Eine ganze Wand voller kluger Sprüche
Irmtraud Gutschke
Ein Morgenritual: Aufstehen und erstmal auf den Kalender schauen. Welcher Tag ist heute? Am 1. Januar hat man das natürlich nicht nötig. Man hat die naht zum tag gemacht und weiß, das Neujahr ist und der Kalender für 2026 beginnt. Also das erste Blatt abreißen und vorlesen, was draufsteht: „Am Anfang haben es immer alle lustig.“. – „Na, wie findest du das?“ – „Gut gesagt. Von wem stammt der Spruch?“ – „Daniel Keel“. – „Wer ist das?“ – „Na, der legendäre Diogenes-Verleger. Der Kalender kommt ja auch von Diogenes.“ – „Ist aber nicht alles von Daniel Keel?“ – „Lass dich überraschen.“
„365 kluge Tage“, so wirbt der Verlag. Wer hat die vielen Sprüche wohl ausgesucht? Kein Herausgeber zu finden. Vielleicht war es ja ein Gemeinschaftswerk. Der Titel blieb über die Jahre gleich. Ist ja auch plausibel: Man reißt ein Blatt ab und lässt es los, legt es beiseite, denn wegwerfen wird man es wohl nicht gleich. Aber es steckt auch eine Aufforderung darin: Beginne den Tag und fange erst einmal neu an. Lass möglichst los, was dich bedrückte: „Wer noch nie einen Fehler gemacht hat, hat sich noch nie an etwas Neuem versucht.“ Den Kommentar von Albert Einstein zum 10. April habe ich rein zufällig aufgeschlagen.
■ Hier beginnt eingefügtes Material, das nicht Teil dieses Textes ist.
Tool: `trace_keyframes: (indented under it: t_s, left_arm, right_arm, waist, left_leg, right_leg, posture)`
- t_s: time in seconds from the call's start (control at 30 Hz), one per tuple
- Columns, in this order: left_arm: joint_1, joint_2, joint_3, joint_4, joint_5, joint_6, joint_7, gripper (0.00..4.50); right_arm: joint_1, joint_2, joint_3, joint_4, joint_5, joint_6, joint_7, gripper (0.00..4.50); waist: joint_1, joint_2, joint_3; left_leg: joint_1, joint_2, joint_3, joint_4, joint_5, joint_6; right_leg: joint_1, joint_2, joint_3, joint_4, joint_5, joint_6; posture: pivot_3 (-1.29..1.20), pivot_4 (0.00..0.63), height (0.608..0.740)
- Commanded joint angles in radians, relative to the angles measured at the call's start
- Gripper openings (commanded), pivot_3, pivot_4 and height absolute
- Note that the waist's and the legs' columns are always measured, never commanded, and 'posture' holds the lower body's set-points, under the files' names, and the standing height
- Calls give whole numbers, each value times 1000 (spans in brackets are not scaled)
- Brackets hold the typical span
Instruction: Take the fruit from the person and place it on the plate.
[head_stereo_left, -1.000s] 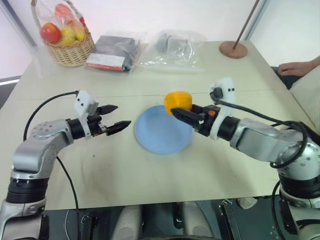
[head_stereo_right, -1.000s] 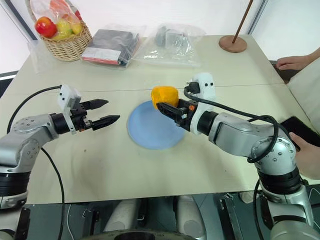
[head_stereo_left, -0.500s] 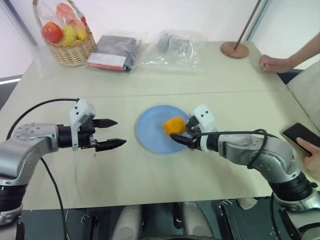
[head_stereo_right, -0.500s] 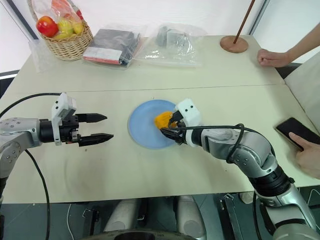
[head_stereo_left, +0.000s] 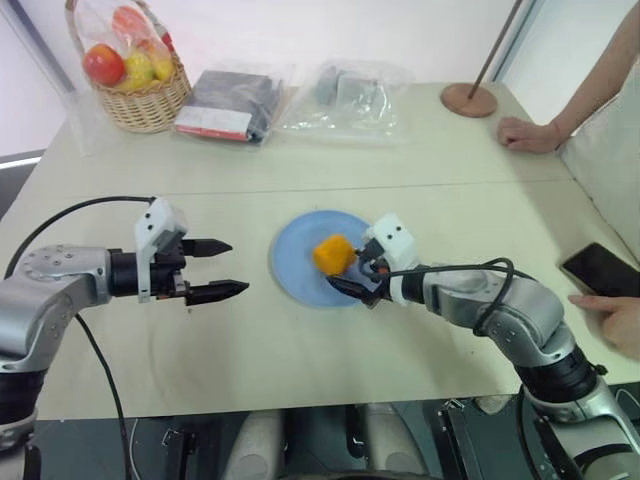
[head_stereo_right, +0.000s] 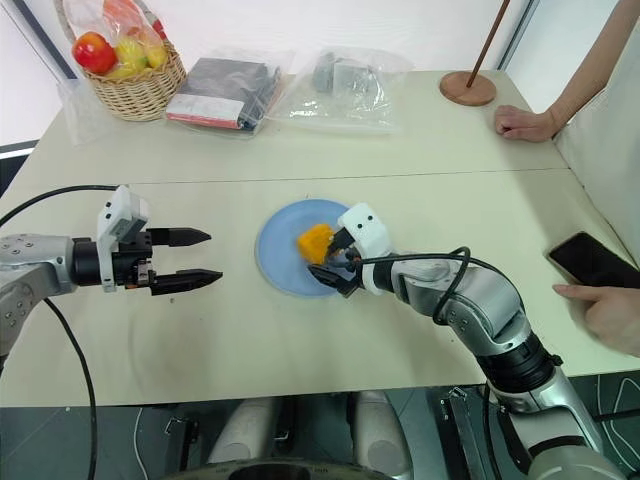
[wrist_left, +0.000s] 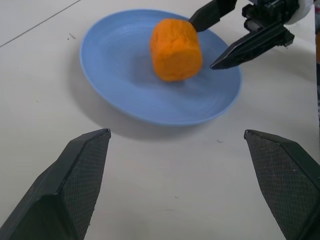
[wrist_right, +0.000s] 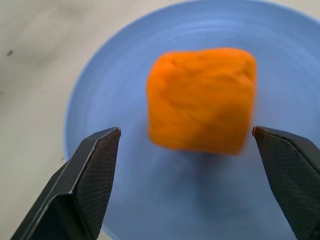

So wie es viele machen werden, bevor das neue Jahr beginnt: Blättern und sich überraschen lassen. Staunen, schmunzeln, nachdenklich werden. „Wer sich nicht bewegt, spürt seine Fesseln nicht.“ Stimmt doch, was Rosa Luxemburg sagt, und es steht gut zum 8. März.
„Das Problem ist nicht zu viel künstliche Intelligenz, sondern zu wenig natürliche.“ Stimmt doch, was Wolf Lotter sagt. Der deutsch-österreichische Journalist und Buchautor begegnet mir hier zum ersten Mal, denn neben Berühmtheiten aus der Weltliteratur gibt es hier auch Heutiges. Ich suche das Ermutigende und finde es. Gut, so kann ein Tag beginnen. Aber was tun mit den abgerissenen Blättern. Nicht so einfach wegwerfen, auf jeden Fall. Man kann sie für sich selber sammeln in einer Mappe. Man kann sie auch Briefen beilegen, die man an Freunde und Verwandte schreibt. Aber wer schreibt denn heute noch Briefe? Was ich mir so richtig gut vorstellen kann, ist eine weiße Wand voller kluger Sprüche. Besonders der von Sun Tzu, chinesischer General und Philosoph (544 v. Chr. bis 496 v. Chr.), sei allen Politikern ins Stammbuch geschrieben: „Der weise Krieger ist der, der Kriege vermeidet.“
Abreißen, loslassen. Kalender 2026. Diogenes Verlag, 370 S., 18 €.